La humanidad de Jesús es presencia de misericordia, signo de la compasión de Dios por los débiles, los vacilantes. Por eso va a buscar a los pecadores, se sienta con ellos en la mesa y los llama a ser sus discípulos. Percibir esta realidad puede suscitar en el hombre un deseo auténtico de conversión y fidelidad a su vocación.
Jesús mismo nos da la mejor prueba de que el Dios del Antiguo Testamento es el Dios misericordioso. Como «fórmula breve» en el camino a la santidad nos dice simplemente esto: «Sed misericordiosos, como vuestro Padre es misericordioso» (Lc 6,36). Vivir la misericordia significa por tanto ser perfectos «como vuestro Padre celestial es perfecto» (Mt 5,48).
Pero, ¿cómo es misericordioso nuestro Padre celestial? ¿Cómo podemos nosotros, pobres pecadores, reflejar la perfección de Dios precisamente en la misericordia? Dios nos ha revelado este camino hacia su perfección enviando a su Hijo: en él podemos ver, en forma humana, la misericordia de su Padre. Y podemos aprender, en comunión con él, la misericordia del Padre. Viviendo en comunión con Jesús podemos llegar a ser sus discípulos.
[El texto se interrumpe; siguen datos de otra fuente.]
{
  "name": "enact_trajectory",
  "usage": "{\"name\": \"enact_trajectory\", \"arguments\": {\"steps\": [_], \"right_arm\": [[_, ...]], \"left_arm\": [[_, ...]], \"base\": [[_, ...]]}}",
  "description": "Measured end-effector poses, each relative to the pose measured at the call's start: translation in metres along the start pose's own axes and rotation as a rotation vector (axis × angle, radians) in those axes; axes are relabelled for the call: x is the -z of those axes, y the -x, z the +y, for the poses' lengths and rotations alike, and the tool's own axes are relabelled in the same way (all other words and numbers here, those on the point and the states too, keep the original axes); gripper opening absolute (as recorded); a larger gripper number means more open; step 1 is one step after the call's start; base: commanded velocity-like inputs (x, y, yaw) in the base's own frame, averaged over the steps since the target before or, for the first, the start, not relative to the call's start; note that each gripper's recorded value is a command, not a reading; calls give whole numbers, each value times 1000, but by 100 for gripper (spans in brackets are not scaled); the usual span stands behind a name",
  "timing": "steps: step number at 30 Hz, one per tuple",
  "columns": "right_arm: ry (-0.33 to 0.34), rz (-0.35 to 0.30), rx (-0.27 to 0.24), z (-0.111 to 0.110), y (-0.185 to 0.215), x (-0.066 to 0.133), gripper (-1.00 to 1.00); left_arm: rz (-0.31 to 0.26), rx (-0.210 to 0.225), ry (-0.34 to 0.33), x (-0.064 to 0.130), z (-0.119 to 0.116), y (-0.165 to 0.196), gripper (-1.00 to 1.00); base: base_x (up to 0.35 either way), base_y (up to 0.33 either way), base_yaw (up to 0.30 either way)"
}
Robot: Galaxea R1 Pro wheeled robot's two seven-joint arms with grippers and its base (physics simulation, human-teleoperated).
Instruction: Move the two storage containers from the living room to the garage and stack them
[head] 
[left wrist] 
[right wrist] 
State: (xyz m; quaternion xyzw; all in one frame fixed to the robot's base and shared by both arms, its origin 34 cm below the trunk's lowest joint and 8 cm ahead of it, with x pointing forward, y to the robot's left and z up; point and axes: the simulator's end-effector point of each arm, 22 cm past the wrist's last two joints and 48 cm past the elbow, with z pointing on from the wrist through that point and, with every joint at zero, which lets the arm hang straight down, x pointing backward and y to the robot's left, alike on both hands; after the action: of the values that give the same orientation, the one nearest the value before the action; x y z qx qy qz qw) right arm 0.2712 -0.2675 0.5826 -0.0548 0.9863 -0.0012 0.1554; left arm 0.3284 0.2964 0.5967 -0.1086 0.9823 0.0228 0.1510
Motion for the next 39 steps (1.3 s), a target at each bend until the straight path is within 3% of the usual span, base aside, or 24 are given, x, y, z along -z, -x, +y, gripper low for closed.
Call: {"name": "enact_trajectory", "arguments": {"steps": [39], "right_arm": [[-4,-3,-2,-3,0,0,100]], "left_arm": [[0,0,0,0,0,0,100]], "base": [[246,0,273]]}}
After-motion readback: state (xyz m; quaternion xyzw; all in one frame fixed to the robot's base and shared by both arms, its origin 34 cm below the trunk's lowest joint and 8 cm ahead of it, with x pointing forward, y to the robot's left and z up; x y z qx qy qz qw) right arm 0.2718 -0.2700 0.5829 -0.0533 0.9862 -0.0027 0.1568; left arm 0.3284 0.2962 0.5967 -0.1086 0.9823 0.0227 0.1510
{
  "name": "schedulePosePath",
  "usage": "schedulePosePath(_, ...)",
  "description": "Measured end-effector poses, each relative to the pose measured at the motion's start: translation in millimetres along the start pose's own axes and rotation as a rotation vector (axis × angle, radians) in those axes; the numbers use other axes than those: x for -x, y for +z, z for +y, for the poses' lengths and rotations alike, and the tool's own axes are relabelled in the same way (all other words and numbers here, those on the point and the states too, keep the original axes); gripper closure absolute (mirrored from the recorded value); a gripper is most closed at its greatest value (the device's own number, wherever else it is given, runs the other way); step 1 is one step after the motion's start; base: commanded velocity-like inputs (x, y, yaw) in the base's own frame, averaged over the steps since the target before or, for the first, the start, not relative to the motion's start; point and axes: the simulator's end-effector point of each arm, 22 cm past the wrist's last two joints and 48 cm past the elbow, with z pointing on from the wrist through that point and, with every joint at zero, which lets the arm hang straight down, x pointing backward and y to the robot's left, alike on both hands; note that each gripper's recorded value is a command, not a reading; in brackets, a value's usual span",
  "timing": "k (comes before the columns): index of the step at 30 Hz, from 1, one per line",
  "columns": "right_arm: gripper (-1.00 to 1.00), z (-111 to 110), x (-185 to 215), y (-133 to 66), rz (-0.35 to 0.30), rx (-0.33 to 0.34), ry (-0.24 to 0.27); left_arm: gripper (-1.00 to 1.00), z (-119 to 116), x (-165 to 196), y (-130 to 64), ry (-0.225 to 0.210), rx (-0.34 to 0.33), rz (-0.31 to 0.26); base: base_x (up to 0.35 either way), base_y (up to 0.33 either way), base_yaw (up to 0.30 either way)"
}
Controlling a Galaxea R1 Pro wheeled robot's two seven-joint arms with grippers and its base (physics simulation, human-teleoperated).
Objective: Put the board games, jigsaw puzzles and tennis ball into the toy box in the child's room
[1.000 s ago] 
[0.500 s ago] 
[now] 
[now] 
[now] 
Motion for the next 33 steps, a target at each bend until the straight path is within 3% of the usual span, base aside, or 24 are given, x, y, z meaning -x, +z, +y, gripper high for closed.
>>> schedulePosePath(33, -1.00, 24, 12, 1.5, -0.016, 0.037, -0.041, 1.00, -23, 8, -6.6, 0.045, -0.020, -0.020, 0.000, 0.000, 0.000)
Él puede mostrarnos la misericordia de su corazón. Puede, todavía más, imprimirla en nosotros, formarnos según su corazón. Este es el camino nuevo que el Padre nos ha entreabierto. ¿Cómo podríamos, de otra forma, conocer la misericordia de Dios si no pudiéramos verla en el rostro humano de Jesús? La misericordia de Jesús es, por tanto, el camino para ser iguales a Dios.
Con frecuencia Jesús en el Evangelio no solo predica el mensaje de la misericordia, sino que también lo vive. Pongamos solo tres ejemplos: la viuda de Naín (Lc 7,11-15). Su hijo único ha muerto. Lo llevan fuera de la ciudad. Jesús se encuentra con el cortejo fúnebre y, al ver a la viuda, «se compadeció de ella», literalmente: «Se conmovió hasta las vísceras». En otra ocasión es la vista y la súplica desesperada de un leproso lo que conmueve profundamente a Jesús (Mc 1,40-45). Y en otra ocasión son dos ciegos que, con su miseria, suscitan su profunda compasión (Mt 20,29-34).
Jesús ha explicado de la mejor forma el mensaje de la misericordia del Padre en sus parábolas. Esto vale en primer lugar para la parábola del buen Samaritano (Lc 10,25-37). Jesús la cuenta respondiendo a la pregunta: «¿Quién es mi prójimo?». La respuesta es: no una persona cualquiera lejana, sino más bien aquél para quien eres cercano, aquél que encuentras concretamente y que, en esta situación de necesidad, necesita de tu ayuda. La misericordia no es un sentimiento vago de «amor universal». Es concreta. En el relato de Jesús, el Samaritano actúa de modo humano: es presa de una profunda compasión y hace lo que la situación requiere.
Interrumpe su programa de viaje, trabajos y compromisos, y cuida al herido grave. «¿Cuál de estos tres te parece que ha sido prójimo del que cayó en manos de los bandidos?». La respuesta es inevitable: «El que practicó la misericordia con él».
La misericordia es concreta. Jesús no predica un amor a los lejanos, sino a los cercanos. Tal amor no está ligado a vínculos familiares, a la amistad, a la pertenencia religiosa o étnica, sino que tiene su criterio en el hombre que encontramos por el camino y que, aquí y ahora, necesita de una ayuda concreta.